SCUBA Maps of Massive CS Cores in the Mon OB1 Dark Cloud

Although details of the formation of isolated low-mass stars are not complete, a fairly well-understood broad picture has emerged in recent years. In contrast, the formation of stars in high-mass cores is poorly understood. In order to investigate the masses and evolutionary stages of stars forming in massive cores, we are undertaking a complete SCUBA survey of the massive CS cores in the Mon OB1 dark cloud (Wolf-Chase, Walker, & Lada 1995, ApJ 442, 197 [WWL95]). This figure presents our 850 micron map of one of these cores (SCL: WWL95), and helps elucidate the presence of a number of individual clumps within the core, as well as more extended dust emission. Well-sampled spectral energy distributions (SEDs) are required to characterize these clumps and to distinguish between evolutionary classes of Young Stellar Objects (YSOs), but current determinations of SEDs are extremely limited: there are few sets of measured SEDs that cover a significant range in protostellar mass, evolutionary class, and the complete wavelength range from the mid-infrared to the submillimetre. A useful constraint on the evolutionary class of a protostar is the presence, size, and energetics of an outflow. In the Mon OB1 dark cloud, we have a unique opportunity to study the properties of YSOs that are forming in massive CS cores (WWL95), and for which we have a complete survey of outflows (Margulis, Lada, & Snell 1998, ApJ, 333, 316; Wolf-Chase, Moriarty-Schieven, Fich, & Barsony, in preparation).
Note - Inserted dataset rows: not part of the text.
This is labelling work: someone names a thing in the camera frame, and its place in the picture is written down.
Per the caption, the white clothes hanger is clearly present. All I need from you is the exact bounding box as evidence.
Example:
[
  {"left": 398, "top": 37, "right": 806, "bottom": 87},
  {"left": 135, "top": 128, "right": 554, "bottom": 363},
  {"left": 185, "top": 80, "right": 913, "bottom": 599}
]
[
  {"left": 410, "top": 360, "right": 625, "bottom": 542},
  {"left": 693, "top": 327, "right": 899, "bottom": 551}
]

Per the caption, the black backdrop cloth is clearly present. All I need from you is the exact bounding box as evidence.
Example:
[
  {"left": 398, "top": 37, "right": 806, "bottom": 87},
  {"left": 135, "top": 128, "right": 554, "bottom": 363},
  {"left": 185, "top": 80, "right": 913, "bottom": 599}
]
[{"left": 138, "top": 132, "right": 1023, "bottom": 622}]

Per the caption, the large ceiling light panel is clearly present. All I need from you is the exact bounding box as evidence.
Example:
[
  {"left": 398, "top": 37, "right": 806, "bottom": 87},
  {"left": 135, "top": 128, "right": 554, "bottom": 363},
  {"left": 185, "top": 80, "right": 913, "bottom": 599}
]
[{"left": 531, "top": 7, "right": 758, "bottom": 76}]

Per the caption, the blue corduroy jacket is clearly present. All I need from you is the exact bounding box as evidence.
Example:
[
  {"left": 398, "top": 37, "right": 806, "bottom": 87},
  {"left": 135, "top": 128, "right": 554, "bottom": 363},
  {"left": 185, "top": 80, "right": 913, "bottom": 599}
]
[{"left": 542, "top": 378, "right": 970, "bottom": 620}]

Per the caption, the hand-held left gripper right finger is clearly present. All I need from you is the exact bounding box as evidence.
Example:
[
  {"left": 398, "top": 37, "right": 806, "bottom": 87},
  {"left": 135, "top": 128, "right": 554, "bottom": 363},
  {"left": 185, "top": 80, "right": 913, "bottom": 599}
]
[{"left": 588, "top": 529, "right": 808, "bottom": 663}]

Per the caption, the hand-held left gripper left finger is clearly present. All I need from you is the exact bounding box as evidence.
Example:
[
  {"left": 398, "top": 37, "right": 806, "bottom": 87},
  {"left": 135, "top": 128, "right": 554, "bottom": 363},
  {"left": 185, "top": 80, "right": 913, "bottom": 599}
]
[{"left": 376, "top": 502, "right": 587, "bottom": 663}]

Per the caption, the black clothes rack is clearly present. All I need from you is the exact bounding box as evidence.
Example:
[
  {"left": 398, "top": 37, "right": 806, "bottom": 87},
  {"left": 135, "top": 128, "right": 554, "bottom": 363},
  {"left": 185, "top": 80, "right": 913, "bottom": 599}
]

Many YSO SEDs have been constructed from low-resolution IRAS data. We have created a technique using high-iteration HIRES-processing and modeling of IRAS data together with SCUBA data that has been very useful in extracting multiple source SEDs in confused regions (Aumann, Fowler, & Melnyk 1990, AJ, 99, 1674; Hurt & Barsony 1996, ApJL, 460, L45; Barsony et al. 1998, ApJ, 509, 733; O'Linger et al. 1999, ApJ, 515, 696; Wolf-Chase, Moriarty-Schieven, Fich, & Barsony, in preparation). Our completed SCUBA survey will allow us to construct new SEDs for all of the YSOs in the CS cores, which will allow determination of the physical parameters and evolutionary stages of the stars forming in these cores, and will allow a preliminary investigation into the question of whether massive cores necessarily form higher-mass stars. Questions such as this can only be addressed by studying YSOs that are still deeply embedded in their natal cloud cores. Once a YSO has reached the pre-main sequence stage, many of these cores have already been dispersed (e.g., WWL95; Wolf-Chase & Walker 1995, ApJ, 447, 244).